# YOUR ASSIGNMENT:
Leave out the pictures and output the data verbatim.
------------------------
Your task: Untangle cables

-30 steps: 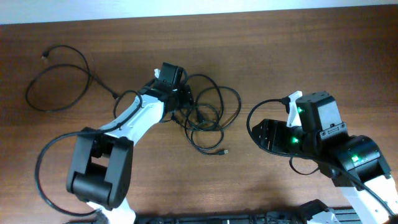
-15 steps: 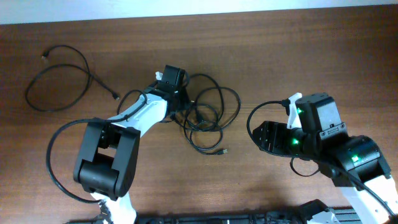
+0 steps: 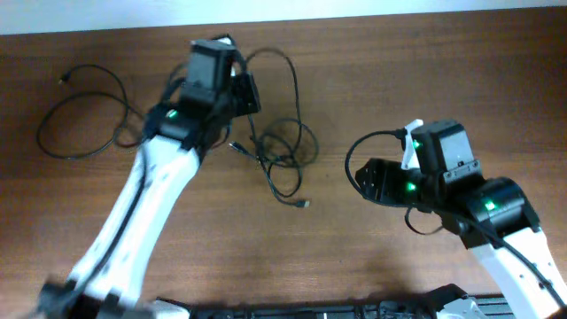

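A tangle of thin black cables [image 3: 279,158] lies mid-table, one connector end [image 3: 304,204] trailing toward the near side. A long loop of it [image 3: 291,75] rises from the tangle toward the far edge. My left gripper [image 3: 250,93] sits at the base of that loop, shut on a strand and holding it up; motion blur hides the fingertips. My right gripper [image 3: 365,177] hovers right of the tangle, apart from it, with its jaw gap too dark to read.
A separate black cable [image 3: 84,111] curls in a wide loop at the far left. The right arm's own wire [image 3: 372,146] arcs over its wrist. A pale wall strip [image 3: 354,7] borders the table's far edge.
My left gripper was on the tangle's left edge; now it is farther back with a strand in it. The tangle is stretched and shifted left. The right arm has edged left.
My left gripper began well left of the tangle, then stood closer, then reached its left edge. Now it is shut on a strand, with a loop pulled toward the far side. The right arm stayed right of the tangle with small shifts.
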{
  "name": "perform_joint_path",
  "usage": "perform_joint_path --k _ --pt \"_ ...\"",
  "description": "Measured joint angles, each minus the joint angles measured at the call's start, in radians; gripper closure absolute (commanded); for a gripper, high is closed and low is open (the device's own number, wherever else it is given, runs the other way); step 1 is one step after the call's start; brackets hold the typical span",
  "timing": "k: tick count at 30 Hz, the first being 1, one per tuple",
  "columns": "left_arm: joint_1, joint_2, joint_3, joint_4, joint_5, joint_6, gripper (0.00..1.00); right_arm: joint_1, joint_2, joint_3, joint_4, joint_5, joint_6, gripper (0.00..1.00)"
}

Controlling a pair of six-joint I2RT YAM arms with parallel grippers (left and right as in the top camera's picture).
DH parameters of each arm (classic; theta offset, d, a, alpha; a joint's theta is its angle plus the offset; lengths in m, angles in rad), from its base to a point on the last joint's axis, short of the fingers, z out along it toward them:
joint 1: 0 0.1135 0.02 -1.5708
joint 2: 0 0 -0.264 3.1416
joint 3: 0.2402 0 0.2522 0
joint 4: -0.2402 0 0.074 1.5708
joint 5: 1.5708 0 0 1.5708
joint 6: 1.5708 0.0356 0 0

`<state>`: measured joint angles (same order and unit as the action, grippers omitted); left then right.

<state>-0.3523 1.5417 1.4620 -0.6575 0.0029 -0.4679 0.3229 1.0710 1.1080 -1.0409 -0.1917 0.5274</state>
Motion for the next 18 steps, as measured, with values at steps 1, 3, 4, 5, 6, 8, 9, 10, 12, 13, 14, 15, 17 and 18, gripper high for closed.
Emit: perform_joint_path --k 1,3,4,5,6,8,9,10,12,13,14,15,17,18 --pt "-0.003 -0.038 0.000 0.003 0.005 0.001 1.00 0.000 0.013 0.000 0.023 -0.002 -0.001 0.18" --pt "-0.008 -0.099 0.002 0.030 0.013 0.001 1.00 0.000 0.038 0.000 0.051 -0.014 0.000 0.16" --pt "-0.010 -0.114 0.002 0.043 0.016 0.001 1.00 0.000 0.050 0.000 0.068 -0.025 0.001 0.14" --pt "-0.010 -0.129 0.002 0.061 0.018 0.001 1.00 0.000 0.063 0.000 0.086 -0.039 0.000 0.12" --pt "-0.010 -0.139 0.002 0.078 0.020 0.001 1.00 0.000 0.079 0.000 0.101 -0.054 0.000 0.12" --pt "-0.010 -0.153 0.002 0.119 0.024 0.001 1.00 0.000 0.111 0.000 0.131 -0.085 0.000 0.11" --pt "-0.010 -0.157 0.002 0.139 0.023 0.001 1.00 0.000 0.127 0.000 0.142 -0.099 0.000 0.11" --pt "-0.010 -0.158 0.002 0.160 0.024 0.001 1.00 0.000 0.142 0.000 0.150 -0.113 0.000 0.11" --pt "-0.010 -0.162 0.001 0.212 0.027 0.001 1.00 0.000 0.174 0.000 0.167 -0.141 0.001 0.11" --pt "-0.010 -0.164 0.001 0.241 0.033 0.001 1.00 0.000 0.191 0.000 0.172 -0.153 0.000 0.11" --pt "-0.010 -0.169 0.000 0.282 0.043 0.001 1.00 0.000 0.214 0.000 0.179 -0.164 0.000 0.11" --pt "-0.010 -0.176 0.000 0.310 0.050 0.001 1.00 0.000 0.233 0.000 0.187 -0.171 0.001 0.10" --pt "-0.010 -0.196 0.000 0.346 0.060 0.001 1.00 0.000 0.272 0.000 0.212 -0.179 0.005 0.08" --pt "-0.010 -0.210 0.000 0.357 0.063 0.001 1.00 0.000 0.288 0.000 0.225 -0.183 0.011 0.08"
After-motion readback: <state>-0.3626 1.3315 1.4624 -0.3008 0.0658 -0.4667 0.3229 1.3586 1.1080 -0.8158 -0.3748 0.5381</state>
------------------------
# EXERCISE SOLUTION:
Your task: Untangle cables

-30 steps: 
-15 steps: 
+0 steps: 

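A tangle of thin black cables [image 3: 279,158] lies mid-table, one connector end [image 3: 304,204] trailing toward the near side. A long loop of it [image 3: 291,75] rises from the tangle toward the far edge. My left gripper [image 3: 250,93] sits at the base of that loop, shut on a strand and holding it up; motion blur hides the fingertips. My right gripper [image 3: 365,177] hovers right of the tangle, apart from it, with its jaw gap too dark to read.
A separate black cable [image 3: 84,111] curls in a wide loop at the far left. The right arm's own wire [image 3: 372,146] arcs over its wrist. A pale wall strip [image 3: 354,7] borders the table's far edge.
My left gripper was on the tangle's left edge; now it is farther back with a strand in it. The tangle is stretched and shifted left. The right arm has edged left.
My left gripper began well left of the tangle, then stood closer, then reached its left edge. Now it is shut on a strand, with a loop pulled toward the far side. The right arm stayed right of the tangle with small shifts.
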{
  "name": "perform_joint_path",
  "usage": "perform_joint_path --k _ --pt \"_ ...\"",
  "description": "Measured joint angles, each minus the joint angles measured at the call's start, in radians; gripper closure absolute (commanded); for a gripper, high is closed and low is open (the device's own number, wherever else it is given, runs the other way); step 1 is one step after the call's start; brackets hold the typical span",
  "timing": "k: tick count at 30 Hz, the first being 1, one per tuple",
  "columns": "left_arm: joint_1, joint_2, joint_3, joint_4, joint_5, joint_6, gripper (0.00..1.00); right_arm: joint_1, joint_2, joint_3, joint_4, joint_5, joint_6, gripper (0.00..1.00)"
}

Controlling a pair of six-joint I2RT YAM arms with parallel grippers (left and right as in the top camera's picture).
DH parameters of each arm (classic; theta offset, d, a, alpha; a joint's theta is its angle plus the offset; lengths in m, angles in rad), from its base to a point on the last joint's axis, short of the fingers, z out along it toward them:
joint 1: 0 0.1135 0.02 -1.5708
joint 2: 0 0 -0.264 3.1416
joint 3: 0.2402 0 0.2522 0
joint 4: -0.2402 0 0.074 1.5708
joint 5: 1.5708 0 0 1.5708
joint 6: 1.5708 0.0356 0 0

`<state>`: measured joint angles (same order and unit as the action, grippers omitted); left then right.

<state>-0.3523 1.5417 1.4620 -0.6575 0.0029 -0.4679 0.3229 1.0710 1.1080 -1.0409 -0.1917 0.5274</state>
Motion for the next 18 steps, as measured, with values at steps 1, 3, 4, 5, 6, 8, 9, 10, 12, 13, 14, 15, 17 and 18, gripper high for closed.
Emit: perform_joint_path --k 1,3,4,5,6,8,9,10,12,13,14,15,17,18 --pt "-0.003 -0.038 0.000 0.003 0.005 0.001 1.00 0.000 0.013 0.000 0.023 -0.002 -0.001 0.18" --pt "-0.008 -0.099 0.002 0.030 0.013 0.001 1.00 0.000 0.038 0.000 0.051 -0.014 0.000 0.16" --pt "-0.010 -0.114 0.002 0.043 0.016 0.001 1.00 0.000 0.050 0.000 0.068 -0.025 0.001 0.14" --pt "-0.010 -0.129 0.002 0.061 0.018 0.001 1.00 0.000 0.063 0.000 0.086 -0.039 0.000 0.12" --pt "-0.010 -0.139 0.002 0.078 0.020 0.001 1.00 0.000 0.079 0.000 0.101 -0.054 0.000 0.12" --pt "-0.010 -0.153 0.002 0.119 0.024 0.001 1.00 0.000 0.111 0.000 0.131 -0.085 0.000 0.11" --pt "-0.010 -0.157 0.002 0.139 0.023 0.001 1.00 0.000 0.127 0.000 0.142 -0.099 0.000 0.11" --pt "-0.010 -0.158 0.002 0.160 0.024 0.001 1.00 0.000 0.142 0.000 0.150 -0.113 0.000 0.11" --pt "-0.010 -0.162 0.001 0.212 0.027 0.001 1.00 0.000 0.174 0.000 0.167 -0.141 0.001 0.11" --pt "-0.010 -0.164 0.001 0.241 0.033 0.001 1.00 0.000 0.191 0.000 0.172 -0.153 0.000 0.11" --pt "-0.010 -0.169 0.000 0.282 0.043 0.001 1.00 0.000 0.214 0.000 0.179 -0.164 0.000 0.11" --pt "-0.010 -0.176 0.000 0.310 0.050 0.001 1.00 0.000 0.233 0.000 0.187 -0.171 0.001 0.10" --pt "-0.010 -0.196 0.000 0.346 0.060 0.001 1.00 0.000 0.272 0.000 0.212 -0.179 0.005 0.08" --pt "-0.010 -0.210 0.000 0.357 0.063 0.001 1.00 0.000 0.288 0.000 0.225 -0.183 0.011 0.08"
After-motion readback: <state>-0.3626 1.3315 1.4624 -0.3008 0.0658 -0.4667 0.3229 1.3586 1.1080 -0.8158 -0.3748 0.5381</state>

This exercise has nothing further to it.